▶ _INSTRUCTIONS TO FOLLOW_
Reply with one number, the count of lines below that contain the string "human".

Items from a data source:
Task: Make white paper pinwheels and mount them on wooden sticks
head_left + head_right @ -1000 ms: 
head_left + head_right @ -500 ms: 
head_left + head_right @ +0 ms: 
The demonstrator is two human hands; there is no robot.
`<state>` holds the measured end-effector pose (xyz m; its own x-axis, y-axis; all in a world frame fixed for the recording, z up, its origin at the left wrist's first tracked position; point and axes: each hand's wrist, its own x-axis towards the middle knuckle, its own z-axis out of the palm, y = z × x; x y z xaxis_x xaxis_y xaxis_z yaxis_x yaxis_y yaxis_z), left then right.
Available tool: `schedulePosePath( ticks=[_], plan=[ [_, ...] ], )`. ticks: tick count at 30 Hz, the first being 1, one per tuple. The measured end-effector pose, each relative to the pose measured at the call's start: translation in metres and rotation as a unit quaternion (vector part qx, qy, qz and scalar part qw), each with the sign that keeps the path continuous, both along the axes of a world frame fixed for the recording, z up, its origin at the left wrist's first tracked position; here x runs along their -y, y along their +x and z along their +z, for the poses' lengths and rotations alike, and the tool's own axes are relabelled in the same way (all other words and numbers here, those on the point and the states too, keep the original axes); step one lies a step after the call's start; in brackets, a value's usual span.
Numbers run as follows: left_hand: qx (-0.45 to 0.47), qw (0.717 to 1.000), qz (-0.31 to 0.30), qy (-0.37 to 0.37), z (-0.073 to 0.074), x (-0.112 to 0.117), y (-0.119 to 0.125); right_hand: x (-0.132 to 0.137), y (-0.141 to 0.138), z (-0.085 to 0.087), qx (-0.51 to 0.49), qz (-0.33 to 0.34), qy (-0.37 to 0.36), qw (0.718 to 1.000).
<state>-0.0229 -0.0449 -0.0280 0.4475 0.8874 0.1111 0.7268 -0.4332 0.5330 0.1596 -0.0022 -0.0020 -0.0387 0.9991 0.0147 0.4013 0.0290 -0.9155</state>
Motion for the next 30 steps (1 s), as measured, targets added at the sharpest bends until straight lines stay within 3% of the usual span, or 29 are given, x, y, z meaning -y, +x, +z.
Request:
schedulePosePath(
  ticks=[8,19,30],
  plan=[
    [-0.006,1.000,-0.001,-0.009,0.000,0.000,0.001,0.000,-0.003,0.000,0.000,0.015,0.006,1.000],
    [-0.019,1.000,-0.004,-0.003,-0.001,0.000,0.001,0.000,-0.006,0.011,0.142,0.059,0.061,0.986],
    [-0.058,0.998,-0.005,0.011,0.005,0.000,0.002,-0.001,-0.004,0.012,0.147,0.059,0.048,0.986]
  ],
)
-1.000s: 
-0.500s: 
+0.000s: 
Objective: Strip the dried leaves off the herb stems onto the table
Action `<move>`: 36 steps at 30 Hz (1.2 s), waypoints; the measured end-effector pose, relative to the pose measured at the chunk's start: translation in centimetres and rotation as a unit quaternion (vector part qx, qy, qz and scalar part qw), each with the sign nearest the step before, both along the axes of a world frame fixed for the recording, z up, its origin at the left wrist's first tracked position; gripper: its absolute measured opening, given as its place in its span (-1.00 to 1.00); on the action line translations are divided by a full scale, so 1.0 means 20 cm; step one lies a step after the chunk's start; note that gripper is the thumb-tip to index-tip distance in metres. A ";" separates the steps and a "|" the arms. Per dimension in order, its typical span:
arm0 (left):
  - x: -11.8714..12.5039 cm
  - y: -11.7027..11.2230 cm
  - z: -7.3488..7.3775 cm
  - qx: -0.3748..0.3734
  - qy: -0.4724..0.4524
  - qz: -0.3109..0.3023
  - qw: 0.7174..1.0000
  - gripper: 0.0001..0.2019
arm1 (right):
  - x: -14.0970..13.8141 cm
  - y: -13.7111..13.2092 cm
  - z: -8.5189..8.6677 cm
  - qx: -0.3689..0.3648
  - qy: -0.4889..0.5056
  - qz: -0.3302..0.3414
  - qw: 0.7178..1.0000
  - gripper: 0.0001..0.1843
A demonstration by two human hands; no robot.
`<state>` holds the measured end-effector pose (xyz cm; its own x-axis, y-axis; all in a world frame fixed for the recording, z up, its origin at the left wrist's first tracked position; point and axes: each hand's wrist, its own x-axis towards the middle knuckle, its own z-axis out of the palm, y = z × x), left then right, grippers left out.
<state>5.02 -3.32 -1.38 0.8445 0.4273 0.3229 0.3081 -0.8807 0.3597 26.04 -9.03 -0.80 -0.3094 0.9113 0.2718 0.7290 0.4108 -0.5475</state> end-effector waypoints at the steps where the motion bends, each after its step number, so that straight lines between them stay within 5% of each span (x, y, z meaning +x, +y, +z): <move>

▶ _ANSWER FOR THIS EXERCISE_
2